Deuxième idée force : c'est quoi, la médecine ? Répond-elle à la performance ou à la vulnérabilité ? Sommes-nous dans une éthique de l'individu et de l'autonomie, ou dans une éthique de la fragilité et de la vulnérabilité ? Si tel est le choix qui s'offre à nous, je choisirai toujours la vulnérabilité plutôt que l'autonomie, et je choisirai la solidarité plutôt que l'individu parce que c'est cela qui tisse notre humanité, nos valeurs communes ; parce que c'est cela qui fait que nous sommes humains ; parce que l'humain qui est en nous nous relie aux autres humains.

Par conséquent, chaque fois que je constate que l'avancée médicale fait de la performance et qu'elle va à l'inverse – pardonnez-moi ce terme, qui est galvaudé – de la nature, j'éprouve une réticence. En revanche chaque fois qu'elle va vers la souffrance, la vulnérabilité, le handicap, la maladie, alors là, je dis oui.

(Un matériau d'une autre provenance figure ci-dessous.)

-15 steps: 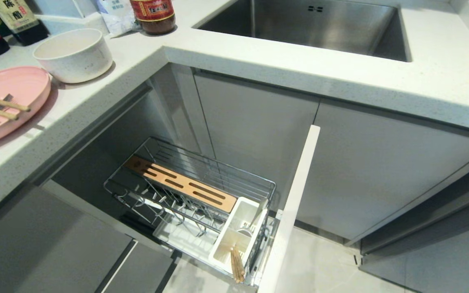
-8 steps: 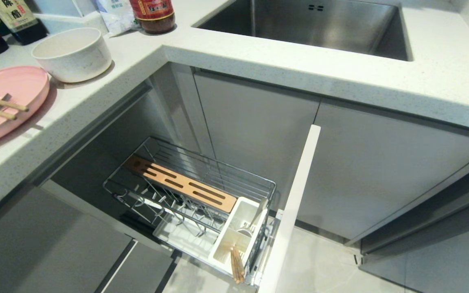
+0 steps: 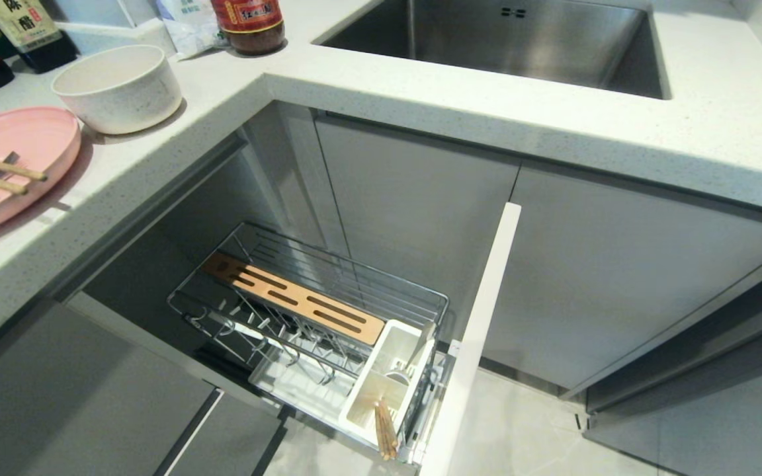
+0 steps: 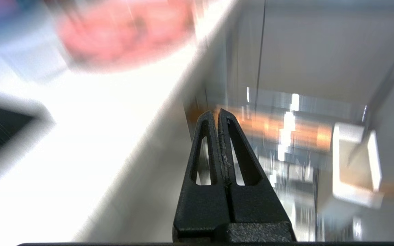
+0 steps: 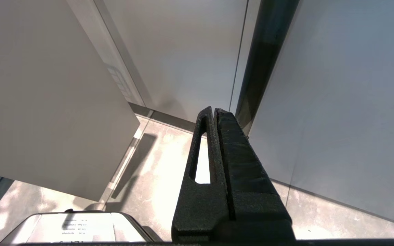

Notre société est très particulière. Contrairement à un certain nombre d'autres pays européens, dont on ne peut pas nier l'évolution démocratique, nous, nous remboursons. À partir du moment où nous avons décidé que cette vulnérabilité devait être aidée par la société, donc par la médecine et par les progrès de la science, la solidarité financière s'exprime. Il ne s'agit pas uniquement de finances, car cela signifie que nous sommes tous solidaires autour de la personne qui est en difficulté. Le médical est là pour répondre aux souffrances, aux handicaps, aux maladies. Il n'est pas là pour compenser les insatisfactions de l'individu, qui sont innombrables.

Ne parlons pas de l'homoparentalité ; parlons, par exemple, de l'âge. Une femme a cinquante ans, et a encore un utérus capable de porter un enfant. Doit-on répondre à sa demande ? Je me suis même posé une autre question, mais j'ai constaté qu'elle faisait polémique, raison pour laquelle j'ai préféré écarter ce débat, qui n'est pourtant pas inutile : il s'agit de l'intérêt de l'enfant à naître. Aux États-Unis, un couple de sourds-muets a demandé à ce que l'on sélectionne un enfant sourd-muet, et ce pour avoir un enfant qui soit comme eux. Fort heureusement, même aux États-Unis, cela a été refusé. Chez nous aussi, on le refuserait parce qu'on voit bien qu'il s'agit d'une demande personnelle qui ne correspond pas à l'intérêt de l'enfant à naître.

C'est la raison pour laquelle, sans prétendre que le débat sociétal sur l'homoparentalité soit tranché, il me semble logique d'affirmer que l'orientation sexuelle ne doit être l'objet d'aucune discrimination de quelque ordre que ce soit. Cependant l'aide médicale doit porter sur des anomalies, des handicaps ou des pathologies. Considérer que l'orientation sexuelle d'une personne est une pathologie serait une insulte. Nous avons dépassé le stade où l'on considérait que l'homosexualité était anormale.